------ DATA SECTION ------
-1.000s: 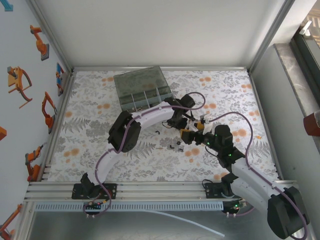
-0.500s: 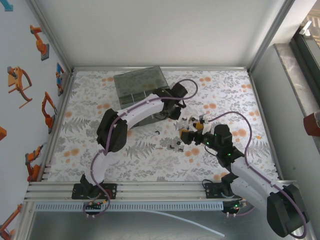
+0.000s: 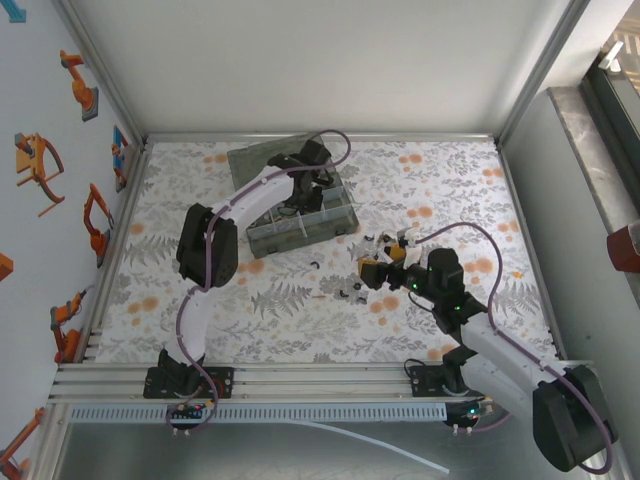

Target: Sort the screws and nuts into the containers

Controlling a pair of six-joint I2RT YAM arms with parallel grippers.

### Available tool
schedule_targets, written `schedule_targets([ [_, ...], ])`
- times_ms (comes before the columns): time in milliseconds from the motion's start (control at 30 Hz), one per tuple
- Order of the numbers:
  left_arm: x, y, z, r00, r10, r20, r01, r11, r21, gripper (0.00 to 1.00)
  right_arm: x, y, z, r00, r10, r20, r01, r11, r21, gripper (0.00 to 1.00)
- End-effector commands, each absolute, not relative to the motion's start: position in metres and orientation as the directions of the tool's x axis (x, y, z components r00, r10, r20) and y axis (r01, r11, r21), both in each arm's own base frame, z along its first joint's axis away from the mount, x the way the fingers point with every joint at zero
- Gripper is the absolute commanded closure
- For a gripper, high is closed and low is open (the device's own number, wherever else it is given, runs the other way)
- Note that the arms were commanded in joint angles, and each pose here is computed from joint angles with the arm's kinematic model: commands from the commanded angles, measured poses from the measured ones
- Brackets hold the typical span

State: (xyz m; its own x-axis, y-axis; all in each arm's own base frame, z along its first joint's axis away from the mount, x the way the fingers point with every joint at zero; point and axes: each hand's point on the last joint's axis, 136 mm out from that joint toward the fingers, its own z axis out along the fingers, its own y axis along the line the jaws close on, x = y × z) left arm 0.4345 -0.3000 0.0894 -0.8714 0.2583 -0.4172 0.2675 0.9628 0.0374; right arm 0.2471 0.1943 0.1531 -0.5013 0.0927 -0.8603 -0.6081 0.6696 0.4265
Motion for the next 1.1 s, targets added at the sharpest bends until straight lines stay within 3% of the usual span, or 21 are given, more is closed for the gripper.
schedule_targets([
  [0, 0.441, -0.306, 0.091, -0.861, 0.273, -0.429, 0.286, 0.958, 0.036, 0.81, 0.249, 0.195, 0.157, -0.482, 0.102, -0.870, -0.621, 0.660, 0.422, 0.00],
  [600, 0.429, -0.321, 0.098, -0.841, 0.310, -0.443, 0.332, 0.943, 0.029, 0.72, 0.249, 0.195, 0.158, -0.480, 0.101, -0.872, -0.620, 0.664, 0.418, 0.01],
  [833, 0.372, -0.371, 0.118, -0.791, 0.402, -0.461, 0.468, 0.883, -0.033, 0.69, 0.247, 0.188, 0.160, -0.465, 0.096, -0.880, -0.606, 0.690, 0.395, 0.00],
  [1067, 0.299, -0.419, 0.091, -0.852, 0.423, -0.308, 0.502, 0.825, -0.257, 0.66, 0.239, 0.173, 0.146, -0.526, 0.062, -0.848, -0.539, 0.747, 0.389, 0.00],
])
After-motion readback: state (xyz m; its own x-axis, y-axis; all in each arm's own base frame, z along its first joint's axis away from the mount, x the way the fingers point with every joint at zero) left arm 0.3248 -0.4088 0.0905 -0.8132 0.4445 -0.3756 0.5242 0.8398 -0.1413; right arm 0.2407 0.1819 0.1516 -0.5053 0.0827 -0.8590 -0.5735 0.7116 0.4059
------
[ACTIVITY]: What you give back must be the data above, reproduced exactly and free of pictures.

[RESPONSE AREA]:
-1.000s: 
-0.500s: 
+0.000s: 

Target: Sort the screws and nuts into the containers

Controlling a pair of six-joint I2RT YAM arms with parallel grippers.

### Available tool
schedule_targets, written `schedule_targets([ [_, ...], ])`
- times_ms (comes before the columns): time in milliseconds from the motion's start (control at 30 Hz), one per tuple
- Order of the numbers:
  left_arm: x, y, z, r00, r10, r20, r01, r11, r21, gripper (0.00 to 1.00)
  right_arm: x, y, z, r00, r10, r20, r01, r11, r21, gripper (0.00 to 1.00)
- End-effector commands, each absolute, not relative to the motion's start: position in metres and orientation as the directions of the tool's x axis (x, y, z components r00, r10, r20) and y axis (r01, r11, r21), both in each arm's own base frame, z along its first joint's axis away from the mount, x the way the fingers point with every joint at zero
- Gripper is the absolute commanded closure
- For a gripper, high is closed and low is open (the device's own number, wherever else it is given, runs the other way)
- Note that the arms were commanded in joint angles, and each pose here is computed from joint angles with the arm's kinematic model: commands from the commanded angles, measured poses from the measured ones
- Brackets hold the typical span

State: (xyz m; its own x-axis, y-axis; all in each arm's own base frame, z along its first joint's axis away from the mount, x the way the fingers point with every joint at zero; point and axes: each hand's point on the last joint's axis, 136 mm out from that joint toward the fingers, its own z axis out along the fingers, its own y axis along the line the jaws close on, x = y × z) left arm 0.4345 -0.3000 0.0894 -0.8714 0.2583 -0.4172 0.2675 0.9628 0.0374; right arm 0.2471 0.1943 0.1531 -0.5013 0.0927 -0.8603 -0.6081 0.6696 0.4265
Motion for the next 1.1 s, targets added at the sharpest bends until straight lines stay within 3% of the usual span, or 21 are given, more is closed for the gripper.
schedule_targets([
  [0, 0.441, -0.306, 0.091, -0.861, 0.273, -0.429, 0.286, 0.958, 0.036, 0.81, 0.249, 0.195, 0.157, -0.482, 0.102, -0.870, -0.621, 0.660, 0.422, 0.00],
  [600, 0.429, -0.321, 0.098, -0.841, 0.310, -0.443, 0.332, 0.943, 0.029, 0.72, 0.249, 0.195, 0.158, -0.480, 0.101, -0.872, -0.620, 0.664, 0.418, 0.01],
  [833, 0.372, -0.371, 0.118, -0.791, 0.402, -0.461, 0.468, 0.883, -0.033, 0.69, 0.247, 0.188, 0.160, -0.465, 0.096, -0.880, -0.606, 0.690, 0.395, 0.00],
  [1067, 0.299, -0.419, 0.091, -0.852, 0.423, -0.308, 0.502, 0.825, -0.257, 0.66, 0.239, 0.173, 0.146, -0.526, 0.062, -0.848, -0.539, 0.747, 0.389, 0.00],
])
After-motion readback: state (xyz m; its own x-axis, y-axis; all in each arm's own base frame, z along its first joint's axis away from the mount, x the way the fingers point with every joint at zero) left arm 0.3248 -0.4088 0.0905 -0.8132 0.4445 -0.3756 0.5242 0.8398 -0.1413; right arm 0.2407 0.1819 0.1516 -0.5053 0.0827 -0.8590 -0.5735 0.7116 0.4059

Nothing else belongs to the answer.